The growing irrelevance of MongoDB

The growing irrelevance of MongoDB

My relationship with MongoDB is divided into two stages that I believe are normal between various users of this product : wonder and reality. In this post I expose the third stage I am experiencing : irrelevance.

I had a very lucky in my first contact with MongoDB: used it in a polyglot persistence architecture in which he handled the cases in which the attributes of some entities varied greatly. It was a very successful experience: the varying too was on MongoDB and the rest in a relational database.

At the time I was amazed with the performance of MongoDB and the ease of installation and configuration. Besides the syntax of queries I looked quite attractive at the moment (JavaScript!). The gain I saw at the time (and still see) the emergence of MongoDB (which was probably the main responsible for the popularization of NoSQL solutions) was the fact that we agreed to such a common error that neither we considered as such, not all data structures must be stored in tables. Suddenly we all developers, we realized that we had turned the universe into tables and that was not good.

There follows that phase of trials in which you wonder what you can do with the new tool. There will be thousands of posts on the Internet reporting legal experience and this ends up feeding the wonder itself that we have with the new tool.

As time went by saw the emergence of technologies such as MEAN, extremely interesting but often led those who had adopted (in a state of wonderment) to repeat our mistake with the adoption of the relational model: MongoDB as a universal solution to all problems persistence.

I also saw some Java projects adopting MongoDB as the only solution and paying a high price. It was clear that in many situations MongoDB was no longer a solution to become a problem (and large). The reasons were obvious, but the hype ended up blinding many people some fundamental aspects:

The relational model is and will remain relevant for ages: if you need relationships, MongoDB is not your friend. And make no mistake: data redundancy in the form of embedded documents is not a solution, but a solution disguised problem in most cases. Referential integrity is important, it is not there for nearly four decades by fad.

(Do not believe the bullshit that is so different it is good and you are with a backward mentality)

(Implement referential integrity in hand is a VERY sad experience)
MongoDB had no transactional control BETWEEN documents: ok, you get an excellent performance by not having a full ACID, but when you have to deal with more than one document in the same processing unit ACID is VERY lacking.
Still there is a long tradition in maintaining databases based on documents, so there is still no proven best practices for time, but declared by either that self proclaimed “authority on the subject.”

(Suspected of “gurus”)

The fantastic performance argument MongoDB is fallacious if you do not know beforehand what the performance that your project needs . Having the fastest is not to have the best solution.

This is the stage where you start to know clearly where the tool may or may not be used .

I confess I did not expect this state in my experience with MongoDB, but it was such a natural way that one day I woke up and realized it would not adopt it as a solution. Note: consider irrelevant MongoDB product, not the persistence model based on documents. This irrelevance manifested itself to me on two occasions.
First: TokuMX


Some of MongoDB limitations quite hindered my work. Among these, the main one was the fact that no transactions when manipulate more than one document in the same processing unit.

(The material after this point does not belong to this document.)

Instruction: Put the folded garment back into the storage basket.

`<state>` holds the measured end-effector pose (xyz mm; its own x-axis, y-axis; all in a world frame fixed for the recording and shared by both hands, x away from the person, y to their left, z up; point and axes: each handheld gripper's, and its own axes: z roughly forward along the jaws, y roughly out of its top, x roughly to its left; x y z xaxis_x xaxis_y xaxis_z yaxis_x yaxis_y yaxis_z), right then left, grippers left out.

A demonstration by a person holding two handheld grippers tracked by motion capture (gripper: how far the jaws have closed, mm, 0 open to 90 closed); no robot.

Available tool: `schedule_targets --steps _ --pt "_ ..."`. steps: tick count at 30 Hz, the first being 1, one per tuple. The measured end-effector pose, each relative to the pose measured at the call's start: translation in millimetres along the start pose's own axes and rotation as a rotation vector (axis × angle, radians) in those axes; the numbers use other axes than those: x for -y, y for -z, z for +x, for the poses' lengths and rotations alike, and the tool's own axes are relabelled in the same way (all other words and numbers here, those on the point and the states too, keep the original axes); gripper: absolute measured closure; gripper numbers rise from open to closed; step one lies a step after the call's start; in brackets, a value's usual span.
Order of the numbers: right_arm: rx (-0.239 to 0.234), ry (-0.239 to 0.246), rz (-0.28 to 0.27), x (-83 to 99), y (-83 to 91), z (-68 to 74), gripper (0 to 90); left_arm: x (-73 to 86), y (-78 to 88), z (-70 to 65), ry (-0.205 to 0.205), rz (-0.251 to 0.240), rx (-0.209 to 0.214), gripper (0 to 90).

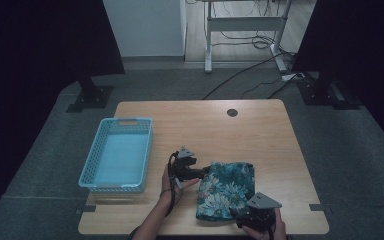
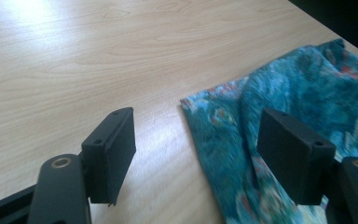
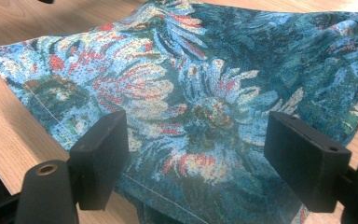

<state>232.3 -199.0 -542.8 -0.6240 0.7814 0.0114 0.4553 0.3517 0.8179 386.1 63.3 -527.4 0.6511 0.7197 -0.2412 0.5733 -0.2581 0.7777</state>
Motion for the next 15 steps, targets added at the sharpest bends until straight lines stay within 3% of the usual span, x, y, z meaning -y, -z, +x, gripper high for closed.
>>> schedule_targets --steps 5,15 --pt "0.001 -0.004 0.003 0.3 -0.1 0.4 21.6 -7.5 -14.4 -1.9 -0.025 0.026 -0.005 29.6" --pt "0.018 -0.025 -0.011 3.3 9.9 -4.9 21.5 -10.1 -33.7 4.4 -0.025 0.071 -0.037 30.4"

Seeking alternatives found TokuMX: a MongoDB fork that was attractive for the following reasons:

I have enabled transactions across multiple documents in a single processing unit.
orders of magnitude faster than the MongoDB.
Consumes a significantly smaller amount of storage space (this could prove in practical).
100% compatible with MongoDB: just replace my instance of MongoDB by TokuMX my clients even notice the change and already have the above gains.

From this moment TokuMX took the place of MongoDB in my projects . Of course he was not a perfect solution. Some of its limitations could be quite boring :

There is no distribution of TokuMX for Windows.
Java libraries used to deal with MongoDB not take advantage of transactional support TokuMX . Spring Data does not support and drivers that used neither. Despite this , you can take advantage of this feature by sending commands to the DBMS , but is soooooo not a elegant solution as it should be .

However the irrelevance of MongoDB right now is temporary. Nothing prevents that a new version that overcomes the TokuMX .
This was the nail in the coffin . PostgreSQL since version 9.2 already supports the type of JSON and JSONB data in your tables . It is an interesting solution for mixing in the same DBMS the persistence model based on documents and relational . All this within one year of architecture whose quality is already proven to there .

The only point that MongoDB held in this case was his performance. It was because in 2014 the 9.4 version of PostgreSQL exceeded ( and ) the performance of the MongoDB . Doubt? Here’s the link. Not yet know how PostgreSQL compares to TokuMX , but the simple fact of being able to use a single DBMS instead of two is already a very interesting advantage for me . Add to this the fact that the complete and affordable ACID in a simple way , PostgreSQL has just taken the place of TokuMX .

In conclusion

If you compare the MongoDB with market alternatives , you will see that most of its relevance is gone. I do not consider it a bad product , but lower than the developments that came following ( TokuMX and PostgreSQL 9.4) . If there are superior solutions and a more interesting cost , what can I do now is just wait to see how MongoDB will evolve in 2015 and beyond.